There is a wide variety of data contained on your cell phone, including text messages, multimedia messages, contacts, call logs, media files, local application data, files, hidden files, deleted files, and raw data stored in the memory of your phone. Failing to preserve the information stored could lead to serious repercussions during litigation. However, there are simple steps that can be taken to prevent the destruction of this information in compliance with a preservation request or in anticipation of an inspection.

First, ensure that your cell phone is not set to automatically delete text messages and other data. Most devices come with this setting that, if switched on, will periodically delete this information. Turning this setting off or switching it to preserve the information for an indefinite period of time is a useful step in preventing the deletion of any potential evidence. Second, back up any information contained on your phone to the online cloud. Backing up your cell phone will create a digital copy of the data in the event that the cell phone is damaged, destroyed, or lost. In some instances, pulling cell phone information from the online cloud can be simpler and more streamlined than pulling it from your individual device.

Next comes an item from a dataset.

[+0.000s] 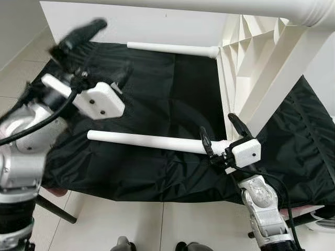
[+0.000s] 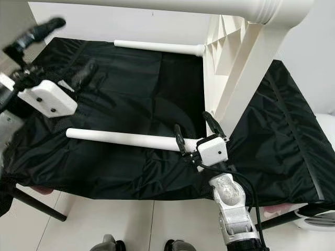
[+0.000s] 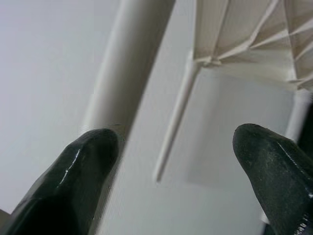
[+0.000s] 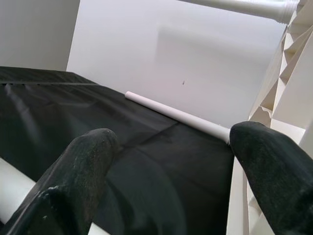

Last, it is important to periodically check your phone to ensure that the information is still there. With all these other fail-safes in place, checking your phone may seem like a simple task but is often overlooked especially as litigation progresses and focus changes. By checking your phone regularly, you can physically monitor that the data and information are being stored and not deleted. Further, by taking this extra step, you can verify that the other above practices are working properly and have not been disrupted by a device update or for some other reason.

Most importantly, if you are involved in an accident or are faced with a preservation letter or inspection request, you should contact an attorney to assist you through this process to prevent the spoliation of evidence.